- **EXERCISE AIM**
Set each line of the data down exactly, please.

- **DATA**
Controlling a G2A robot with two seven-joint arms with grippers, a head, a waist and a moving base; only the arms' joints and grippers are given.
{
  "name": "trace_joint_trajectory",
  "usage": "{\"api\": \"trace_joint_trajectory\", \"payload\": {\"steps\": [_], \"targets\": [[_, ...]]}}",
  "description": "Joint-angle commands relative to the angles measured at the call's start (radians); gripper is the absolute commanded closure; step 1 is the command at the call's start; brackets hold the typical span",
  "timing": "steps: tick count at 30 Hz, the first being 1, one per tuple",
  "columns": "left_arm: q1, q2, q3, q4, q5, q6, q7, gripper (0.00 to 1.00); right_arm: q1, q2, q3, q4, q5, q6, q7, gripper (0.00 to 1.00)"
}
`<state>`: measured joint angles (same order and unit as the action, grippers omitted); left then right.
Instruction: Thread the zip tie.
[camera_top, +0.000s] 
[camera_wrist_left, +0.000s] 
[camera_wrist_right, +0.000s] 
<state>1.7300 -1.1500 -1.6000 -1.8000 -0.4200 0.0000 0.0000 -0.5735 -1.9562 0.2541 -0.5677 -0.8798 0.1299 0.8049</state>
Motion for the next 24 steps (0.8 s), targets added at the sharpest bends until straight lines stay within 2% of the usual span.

- **EXERCISE OUTPUT**
Controlling a G2A robot with two seven-joint arms with grippers, a head, a waist and a moving base; only the arms' joints and grippers are given.
{
  "name": "trace_joint_trajectory",
  "usage": "{\"api\": \"trace_joint_trajectory\", \"payload\": {\"steps\": [_], \"targets\": [[_, ...]]}}",
  "description": "Joint-angle commands relative to the angles measured at the call's start (radians); gripper is the absolute commanded closure; step 1 is the command at the call's start; brackets hold the typical span",
  "timing": "steps: tick count at 30 Hz, the first being 1, one per tuple",
  "columns": "left_arm: q1, q2, q3, q4, q5, q6, q7, gripper (0.00 to 1.00); right_arm: q1, q2, q3, q4, q5, q6, q7, gripper (0.00 to 1.00)"
}
`<state>`: measured joint angles (same order and unit as the action, grippers omitted); left then right.
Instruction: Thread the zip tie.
[camera_top, +0.000s] 
[camera_wrist_left, +0.000s] 
[camera_wrist_right, +0.000s] 
<state>1.7300 -1.1500 -1.6000 -1.8000 -0.4200 0.0000 0.0000 -0.5735 -1.9562 0.2541 -0.5677 -0.8798 0.1299 0.8049</state>
Motion for the next 24 steps (0.8 s), targets added at the sharpest bends until straight lines stay within 2% of the usual span.

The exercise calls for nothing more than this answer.